Dask cluster raises issues about GIL on a horizontally scaled setup

I am new to dask and dask’s whole ecosystem and so it is possible

that I did not understand the difference between dask, dask-jobqueue

and dask-distributed or might be getting lost in the jargon of the

ecosystem.

I have a bit of code setup as follows


import dask

from dask import delayed

delayed_results = [delayed(my_module.my_function)(ref_series=ref_series,input=input_item,output_dir=output_path,remove=False) for input_item in input_file_list]

# ref_series is a constant object

# input_item is an iterable

# output_path is a constant:str

# remove is a boolean

pbs_client.upload_file("my_module.py")

pbs_client.scatter(ref_series) # given that it is a constant object it felt appropriate to give it to all the workers

dask.compute(*delayed_results)

Something of note is that the function does not return anything and just writes output directly to file.

The function calls a module that has been optimized meticulously and verified to work on input files. For the list of input files, for all of them I verified that they properly produce output in about a second give or take milliseconds on a 16 gig 2 core machine. Now the next step in my pipeline was to scale this module horizontally to multiple machines of the same shape. So, for 4000 input files processed on a single machine took about 4,000 seconds (verified) but given that I have access to multiple machines on a PBSCluster I wanted to use dask to scale the pipeline in a more pythonic way. I used the code above on a PBSCluster made using dask and it just … stalls. The cluster has 20 workers and one mother worker, I was under the impression that this should have been ((number of input files)/(number of workers)). The workers are producing the following error 2023-12-14 03:52:55,536 - distributed.core - INFO - Event loop was unresponsive in Worker for 5.43s. This is often caused by long-running GIL-holding functions or moving large chunks of data. This can cause timeouts and instability. So, because of the stalling a single machine gets the job done faster than the cluster.

The error confuses me because all the workers have everything they need from the dask.compute, all the function's input are available to the workers locally. The constants and variables have been passed. I am not sure if the worker are raising warnings about their GIL or the mother worker’s GIL.

Is the above setup not the right way to horizontally distribute function calls across a number of machines? Did I misunderstand the goals of dask.compute and if so should I use something else to naively distribute a simple list of function falls (same function different inputs) across a number of machines?

Hi @RijanHasTwoEars7, welcome to Dask community!

I’m not sure at what you are referring to when speaking of mother worker. How do you start your PBSCluster?

The overall concept looks good, but maybe there is a little detail that causes everything to fail. In any case, your use of Delayed and dask.compute() is fine.

Did you try first using a LocalCluster? Did you try to look at the Dashboard to have some insight of what was happening to your tasks?

1 Like

welcome to Dask community!

Much appreciated!

Mother worker

Apologies! My and my co-workers have been calling the script that manages/initiates the dask-workers as the mother workers. Is the right term nanny or manager?

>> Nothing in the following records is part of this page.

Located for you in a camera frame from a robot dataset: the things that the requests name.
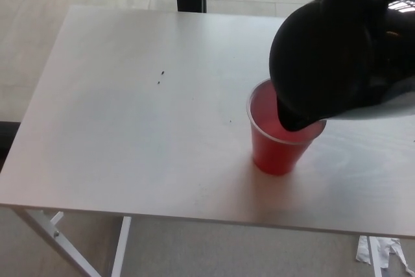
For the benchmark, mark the white thin table leg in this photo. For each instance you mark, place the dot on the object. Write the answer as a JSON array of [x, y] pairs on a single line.
[[375, 260]]

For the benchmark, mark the white straight table leg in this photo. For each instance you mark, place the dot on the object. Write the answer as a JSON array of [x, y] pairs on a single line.
[[121, 248]]

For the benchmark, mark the white short table brace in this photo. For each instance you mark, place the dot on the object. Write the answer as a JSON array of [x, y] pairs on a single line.
[[57, 218]]

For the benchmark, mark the black electric kettle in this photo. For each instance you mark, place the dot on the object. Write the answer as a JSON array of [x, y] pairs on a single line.
[[317, 56]]

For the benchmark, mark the crumpled white paper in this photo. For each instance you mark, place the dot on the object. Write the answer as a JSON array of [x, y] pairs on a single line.
[[389, 251]]

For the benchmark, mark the white slanted table leg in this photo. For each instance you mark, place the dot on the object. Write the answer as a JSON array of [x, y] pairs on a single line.
[[55, 241]]

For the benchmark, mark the red plastic cup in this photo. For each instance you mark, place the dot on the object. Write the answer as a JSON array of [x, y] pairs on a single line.
[[275, 157]]

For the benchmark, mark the black floor object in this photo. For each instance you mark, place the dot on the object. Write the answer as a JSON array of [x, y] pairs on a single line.
[[9, 139]]

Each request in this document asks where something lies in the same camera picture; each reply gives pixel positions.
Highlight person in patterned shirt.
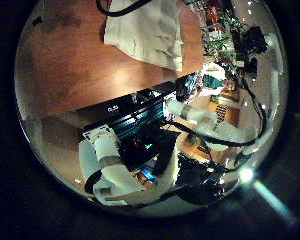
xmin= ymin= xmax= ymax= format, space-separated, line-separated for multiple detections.
xmin=175 ymin=73 xmax=204 ymax=103

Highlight black cable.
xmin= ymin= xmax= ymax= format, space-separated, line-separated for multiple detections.
xmin=163 ymin=76 xmax=269 ymax=148
xmin=95 ymin=0 xmax=153 ymax=18

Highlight white cloth garment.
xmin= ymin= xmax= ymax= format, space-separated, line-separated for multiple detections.
xmin=103 ymin=0 xmax=185 ymax=73

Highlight green potted plants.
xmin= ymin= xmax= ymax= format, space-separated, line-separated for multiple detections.
xmin=199 ymin=0 xmax=239 ymax=69

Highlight black floor vent grille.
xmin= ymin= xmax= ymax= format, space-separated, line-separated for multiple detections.
xmin=213 ymin=103 xmax=227 ymax=125

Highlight black control box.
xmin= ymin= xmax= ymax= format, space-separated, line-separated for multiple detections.
xmin=118 ymin=129 xmax=179 ymax=173

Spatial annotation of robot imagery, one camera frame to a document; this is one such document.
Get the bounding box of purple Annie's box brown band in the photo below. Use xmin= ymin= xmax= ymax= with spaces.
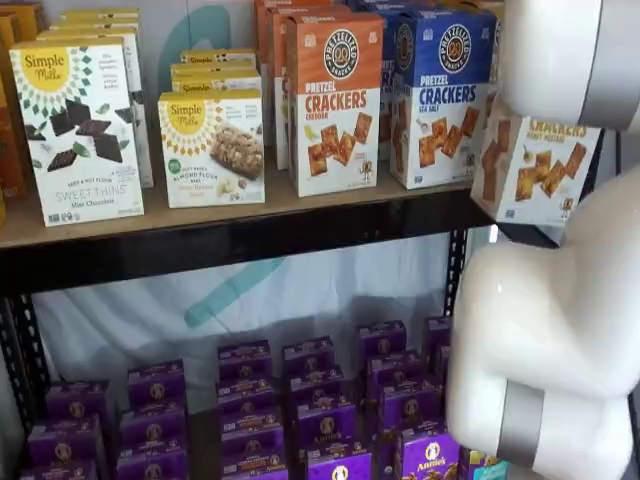
xmin=379 ymin=387 xmax=446 ymax=434
xmin=399 ymin=432 xmax=461 ymax=480
xmin=357 ymin=322 xmax=406 ymax=359
xmin=367 ymin=352 xmax=421 ymax=391

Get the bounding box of orange white pretzel crackers box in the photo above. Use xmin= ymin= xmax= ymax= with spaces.
xmin=264 ymin=3 xmax=354 ymax=171
xmin=285 ymin=10 xmax=385 ymax=199
xmin=252 ymin=0 xmax=346 ymax=101

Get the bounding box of black metal shelf rack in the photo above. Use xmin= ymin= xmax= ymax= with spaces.
xmin=0 ymin=129 xmax=624 ymax=451

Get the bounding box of purple Annie's box teal band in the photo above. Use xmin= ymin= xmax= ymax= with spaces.
xmin=424 ymin=317 xmax=454 ymax=351
xmin=467 ymin=447 xmax=509 ymax=480
xmin=433 ymin=344 xmax=451 ymax=386

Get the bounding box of purple Annie's box orange band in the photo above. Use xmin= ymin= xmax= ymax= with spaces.
xmin=217 ymin=377 xmax=276 ymax=416
xmin=217 ymin=342 xmax=271 ymax=379
xmin=307 ymin=439 xmax=374 ymax=480
xmin=289 ymin=364 xmax=346 ymax=401
xmin=219 ymin=414 xmax=284 ymax=454
xmin=282 ymin=337 xmax=334 ymax=374
xmin=222 ymin=452 xmax=289 ymax=480
xmin=297 ymin=399 xmax=356 ymax=441

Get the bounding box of orange brown snack box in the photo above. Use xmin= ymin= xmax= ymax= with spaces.
xmin=0 ymin=74 xmax=29 ymax=201
xmin=14 ymin=1 xmax=47 ymax=44
xmin=0 ymin=14 xmax=26 ymax=81

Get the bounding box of blue white pretzel crackers box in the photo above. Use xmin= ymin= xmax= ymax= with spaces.
xmin=377 ymin=9 xmax=401 ymax=161
xmin=389 ymin=8 xmax=501 ymax=191

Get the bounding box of yellow white pretzel crackers box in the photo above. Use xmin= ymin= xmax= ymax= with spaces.
xmin=469 ymin=92 xmax=604 ymax=226

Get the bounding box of Simple Mills almond bars box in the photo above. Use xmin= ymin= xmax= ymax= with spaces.
xmin=169 ymin=74 xmax=262 ymax=101
xmin=179 ymin=48 xmax=259 ymax=66
xmin=172 ymin=62 xmax=261 ymax=81
xmin=157 ymin=89 xmax=266 ymax=209

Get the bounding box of tan wooden shelf board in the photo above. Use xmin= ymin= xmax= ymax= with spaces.
xmin=0 ymin=144 xmax=496 ymax=249

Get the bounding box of Simple Mills sweet thins box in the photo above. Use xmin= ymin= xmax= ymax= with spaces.
xmin=35 ymin=28 xmax=154 ymax=189
xmin=48 ymin=18 xmax=142 ymax=31
xmin=8 ymin=34 xmax=146 ymax=229
xmin=59 ymin=7 xmax=141 ymax=21

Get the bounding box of purple Annie's snack box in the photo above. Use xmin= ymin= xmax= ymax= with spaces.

Talking of localclusters and PBSCluster

Unfortunately, the issue at hand is that the PBSCluster is really a PBSCluster implemented on top of SOCA on AWS EC2 instances. It is turtles all the way down in terms of abstractions and I am chasing error messages.

For now the only concrete error message that I can really investigate is the error about the GIL from the dask-workers.

Is there something I can do know which GIL the worker is waiting on? It’s own or the manager/nanny?

Finally, if each dask-worker is doing a lot of file I/O operations, would that cause GIL issues?

I’m not sure of what you are talkin about yet. Are you using dask-worker CLI? The Nanny is a process that monitors Dask Workers on a given machine, it is used by default in a distributed setup.

Is it PBSCluster from dask-jobqueue, or a custom implementation of yours? Have you access to the Dashboard?

My idea was to try your code in another environment, your laptop or a single server, using LocalCluster to simplify things and be able to monitor more easily.

If you want to go deep, there is GIL monitoring.

The problem must come from the Worker Python process.

IO does not cause GIL issues, only pure Python code.

What is the setup of your PBSCluster?